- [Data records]
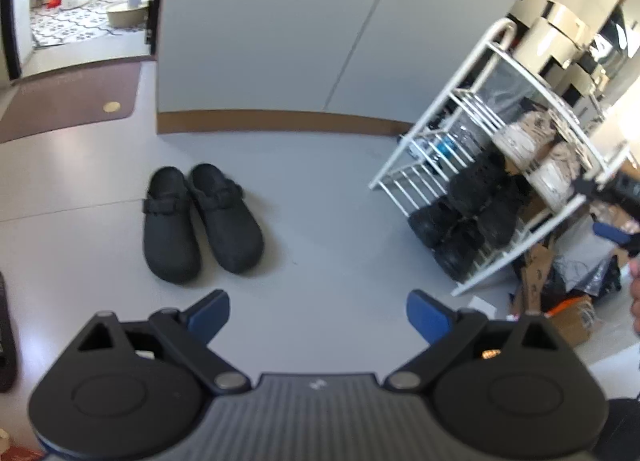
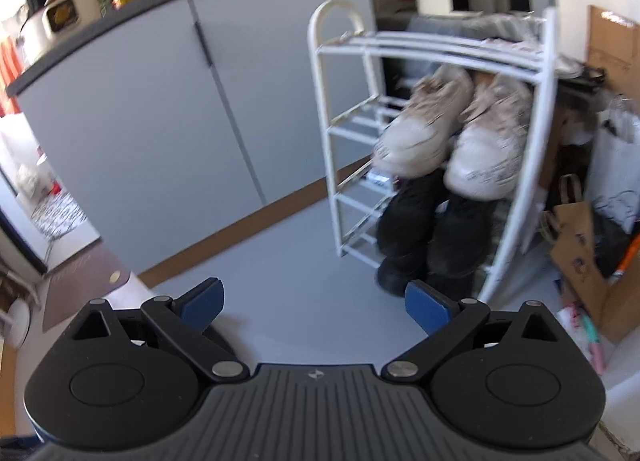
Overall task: Organize scattered shoes
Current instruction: 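Withdraw the right tool from the rack, then move the right tool toward the black clogs on the floor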
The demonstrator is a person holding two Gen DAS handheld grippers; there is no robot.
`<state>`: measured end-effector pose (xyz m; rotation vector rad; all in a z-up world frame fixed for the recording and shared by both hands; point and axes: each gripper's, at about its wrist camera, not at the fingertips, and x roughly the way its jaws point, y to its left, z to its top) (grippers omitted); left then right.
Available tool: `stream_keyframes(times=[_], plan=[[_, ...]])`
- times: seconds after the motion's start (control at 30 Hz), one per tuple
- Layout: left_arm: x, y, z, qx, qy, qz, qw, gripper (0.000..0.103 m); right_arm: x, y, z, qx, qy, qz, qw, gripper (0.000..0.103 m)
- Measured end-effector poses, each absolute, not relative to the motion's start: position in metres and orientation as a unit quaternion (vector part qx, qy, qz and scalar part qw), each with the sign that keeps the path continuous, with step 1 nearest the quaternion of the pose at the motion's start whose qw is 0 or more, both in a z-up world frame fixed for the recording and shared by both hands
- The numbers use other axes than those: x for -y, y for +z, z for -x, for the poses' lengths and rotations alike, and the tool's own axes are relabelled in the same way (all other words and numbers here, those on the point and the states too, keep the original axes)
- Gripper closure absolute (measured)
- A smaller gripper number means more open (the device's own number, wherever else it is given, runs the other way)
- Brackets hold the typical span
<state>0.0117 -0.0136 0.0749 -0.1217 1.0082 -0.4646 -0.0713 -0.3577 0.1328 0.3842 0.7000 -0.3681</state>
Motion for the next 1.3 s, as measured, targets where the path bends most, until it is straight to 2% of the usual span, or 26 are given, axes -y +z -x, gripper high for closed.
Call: stream_keyframes(times=[0.33,0.8,1.3], plan=[[-0.012,0.07,-0.05,-0.482,-0.163,0.077,0.858,0.006,0.31,0.065,0.021,-0.382,-0.075,-0.143,0.91,0.004],[-0.022,0.048,-0.077,-0.508,-0.124,0.107,0.846,0.006,0.225,0.049,-0.044,-0.415,0.056,-0.128,0.899,0.004],[-0.048,0.028,-0.11,-0.531,-0.091,0.129,0.832,0.006,0.197,0.039,-0.078,-0.442,0.077,-0.164,0.879,0.005]])
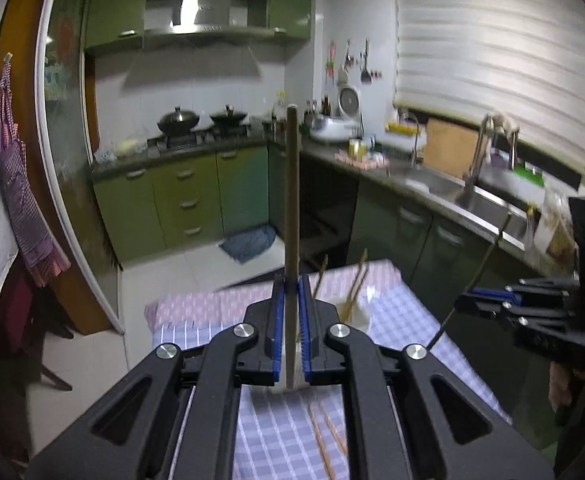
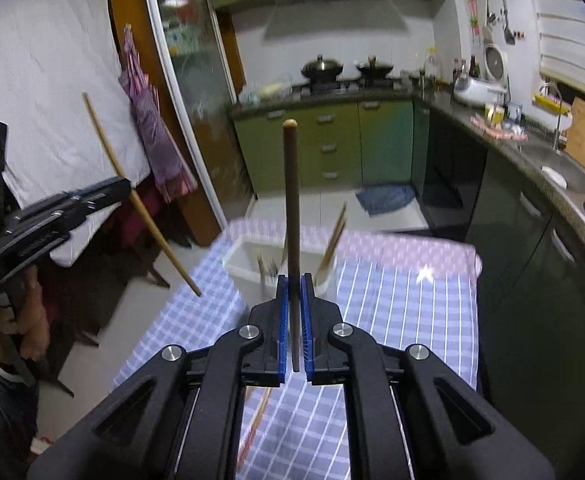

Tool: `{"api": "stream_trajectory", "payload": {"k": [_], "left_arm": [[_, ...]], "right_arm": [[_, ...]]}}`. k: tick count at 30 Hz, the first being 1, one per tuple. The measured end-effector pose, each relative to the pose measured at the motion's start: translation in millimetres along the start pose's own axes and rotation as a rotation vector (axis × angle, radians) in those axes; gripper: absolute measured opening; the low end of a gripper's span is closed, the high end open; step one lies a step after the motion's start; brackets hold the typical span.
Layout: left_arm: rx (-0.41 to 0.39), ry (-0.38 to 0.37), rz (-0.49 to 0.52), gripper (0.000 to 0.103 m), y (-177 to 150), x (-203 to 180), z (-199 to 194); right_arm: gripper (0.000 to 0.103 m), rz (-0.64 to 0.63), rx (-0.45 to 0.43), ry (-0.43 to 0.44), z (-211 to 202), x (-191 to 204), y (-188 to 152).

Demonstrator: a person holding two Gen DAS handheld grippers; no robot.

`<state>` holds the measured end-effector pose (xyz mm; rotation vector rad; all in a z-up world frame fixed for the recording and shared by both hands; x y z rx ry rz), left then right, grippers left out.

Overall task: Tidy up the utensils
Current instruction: 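Carry both chopsticks over the holder and open both grippers, then lower the left gripper onto one of the last two chopsticks and close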

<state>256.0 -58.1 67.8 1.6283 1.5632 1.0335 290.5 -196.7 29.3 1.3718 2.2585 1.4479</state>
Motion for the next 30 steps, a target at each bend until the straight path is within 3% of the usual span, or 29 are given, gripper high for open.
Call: {"api": "stream_trajectory", "payload": {"k": [5, 8, 12, 18, 20, 22, 30], "left_arm": [[-0.051, 0.017, -0.022, 0.007, 24, -11, 25], [-0.032, 0.013, -0.028, 0.007, 24, -17, 54], [0.026, 0.022, -0.022, 0.007, 11, -23, 88], [0.117, 0.033, -0.019, 0.008, -17, -20, 118], [0.136, 0.033, -0.024, 0.021, -25, -18, 120], [0.148, 0.023, -0.031, 0.04, -32, -16, 119], [0.161, 0.003, -0.028, 0.046, -45, -12, 87]], "right_arm": [[0.007, -0.027, -0.107, -0.01, -4, 3, 46], [0.007, -0.035, -0.148, -0.04, 6, -2, 66], [0.007, 0.014, -0.121, -0.024, 44, -22, 79], [0.007, 0.064, 0.002, -0.014, 103, -46, 54], [0.007, 0.07, 0.024, -0.014, 112, -49, 44], [0.007, 0.072, 0.048, -0.011, 121, -49, 35], [0.012, 0.06, 0.058, -0.006, 119, -38, 14]]}}
Point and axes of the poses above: each gripper's, at about its wrist camera, not at the fingertips, and z roughly the way its jaws point, x to its left, y to its top, the point moved 1 cm from there along z, roughly the way its jaws point, and after that the axes turned 14 degrees about y, right-handed, at the moved point
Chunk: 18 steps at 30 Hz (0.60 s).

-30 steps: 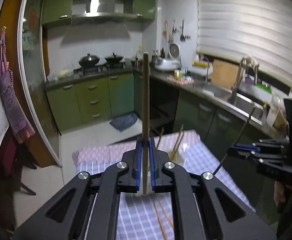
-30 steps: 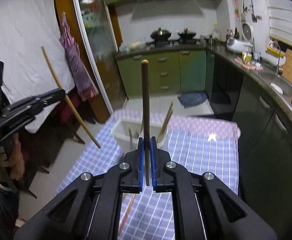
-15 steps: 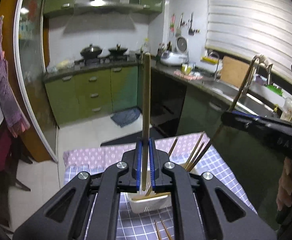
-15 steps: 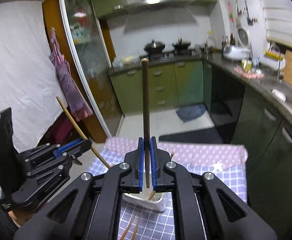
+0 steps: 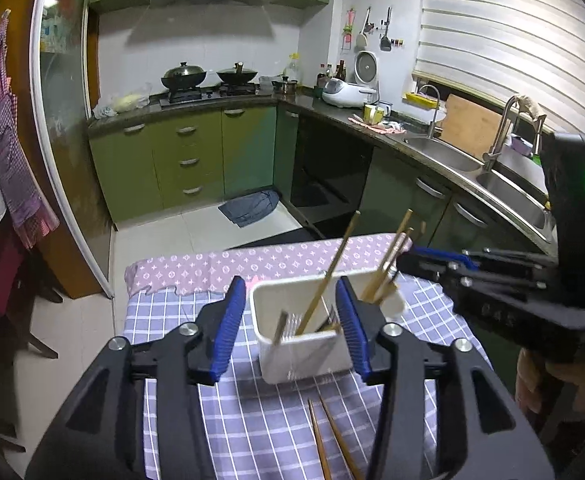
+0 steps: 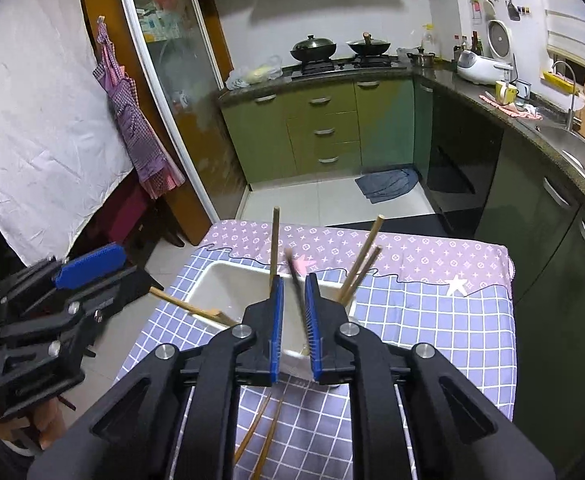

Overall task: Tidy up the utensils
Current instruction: 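Lower the left gripper onto one of the last two chopsticks and close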

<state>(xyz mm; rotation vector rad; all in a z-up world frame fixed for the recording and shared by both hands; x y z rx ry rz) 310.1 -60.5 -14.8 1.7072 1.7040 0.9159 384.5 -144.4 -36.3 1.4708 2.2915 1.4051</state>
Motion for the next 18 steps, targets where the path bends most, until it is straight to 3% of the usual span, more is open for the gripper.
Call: {"api": "stream_trajectory", "payload": {"k": [3, 7, 10, 15, 18], "left_arm": [[0.035, -0.005, 0.019, 0.046, -12, 0, -15], [0.127, 0.002, 0.052, 0.046, -38, -1, -22], [0.222, 0.001, 0.079, 0.046, -66, -4, -14], [0.443, -0.008, 0.124, 0.045, -120, -14, 21], [0.555, 0.003, 0.126, 0.042, -142, -18, 46]], "right_arm": [[0.012, -0.009, -0.038, 0.011, -25, 10, -3], [0.021, -0.028, -0.037, 0.002, -58, 17, -23], [0.028, -0.026, 0.035, -0.032, -64, 12, -52], [0.029, 0.022, 0.198, -0.102, -42, -18, -108], [0.029, 0.07, 0.294, -0.095, -23, -36, -135]]}}
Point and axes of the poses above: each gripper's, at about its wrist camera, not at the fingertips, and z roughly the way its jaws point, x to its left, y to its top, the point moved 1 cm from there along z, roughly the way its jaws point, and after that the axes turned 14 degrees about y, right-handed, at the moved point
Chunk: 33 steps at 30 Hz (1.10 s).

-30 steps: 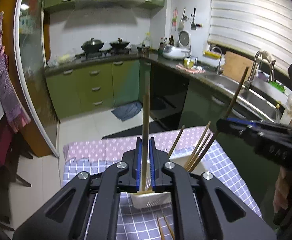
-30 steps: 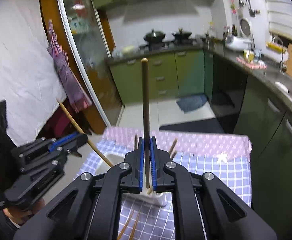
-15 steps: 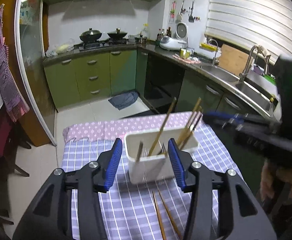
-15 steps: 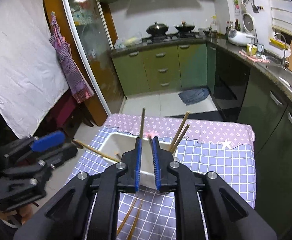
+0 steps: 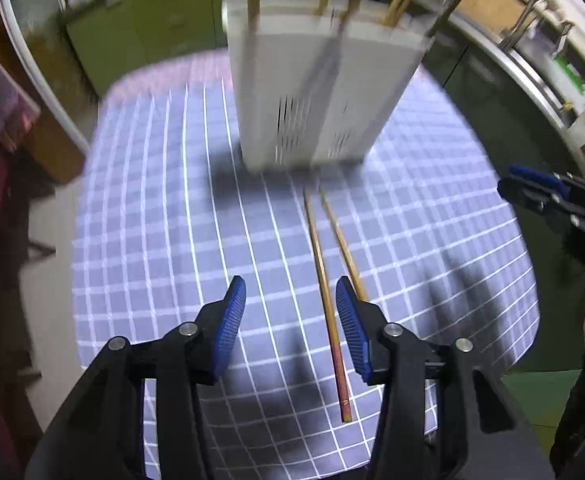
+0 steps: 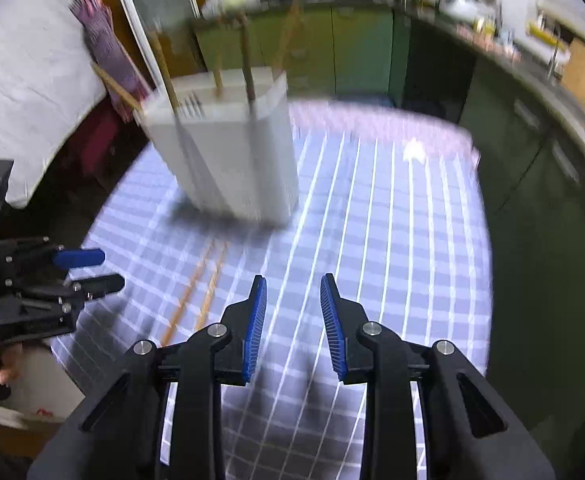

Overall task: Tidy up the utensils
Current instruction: 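Lower the left gripper onto one of the last two chopsticks and close, then grasp the last chopstick with the right gripper while the left lifts its chopstick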

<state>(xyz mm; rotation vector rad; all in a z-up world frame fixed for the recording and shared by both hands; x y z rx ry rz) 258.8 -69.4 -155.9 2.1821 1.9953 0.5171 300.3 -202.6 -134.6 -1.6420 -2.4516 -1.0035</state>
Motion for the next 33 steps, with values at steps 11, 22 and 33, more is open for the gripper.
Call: {"api": "stream_trajectory", "payload": {"k": [11, 22, 33], "left_arm": [[0.179, 0.004, 0.017, 0.025, 11, -34, 49], [0.266, 0.026, 0.014, 0.016, 16, -43, 75], [0.286, 0.044, 0.032, 0.008, 30, -69, 89]], "right_arm": [[0.034, -0.003, 0.112, 0.004, 28, -12, -24], [0.034, 0.006, 0.122, 0.017, 30, -17, -27], [0.036, 0.018, 0.126, 0.015, 28, -25, -31]]}}
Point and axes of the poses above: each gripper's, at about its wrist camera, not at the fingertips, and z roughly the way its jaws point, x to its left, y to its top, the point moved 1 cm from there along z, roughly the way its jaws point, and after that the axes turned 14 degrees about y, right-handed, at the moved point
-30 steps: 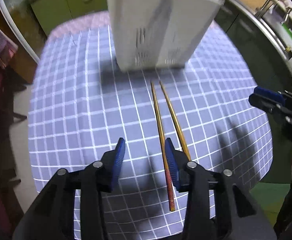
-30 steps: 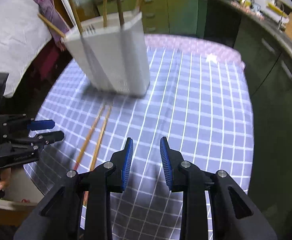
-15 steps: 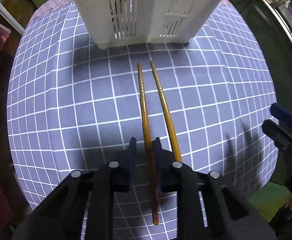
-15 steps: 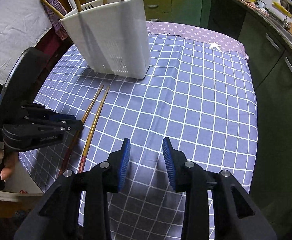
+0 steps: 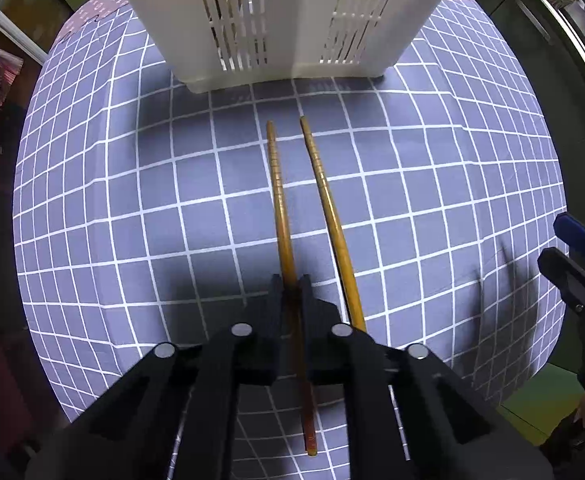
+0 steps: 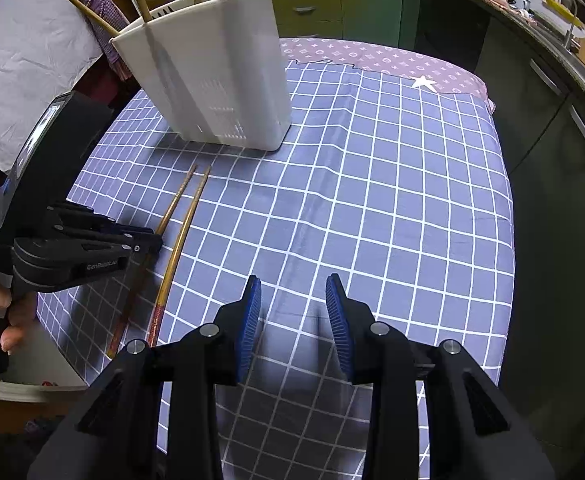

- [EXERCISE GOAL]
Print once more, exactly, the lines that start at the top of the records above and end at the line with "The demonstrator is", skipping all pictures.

- [SOLUTION BELOW]
Overall task: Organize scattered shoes
Current instruction: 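Withdraw the right tool from the rack, then move the right tool toward the black clogs on the floor
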The demonstrator is a person holding two Gen DAS handheld grippers; there is no robot.

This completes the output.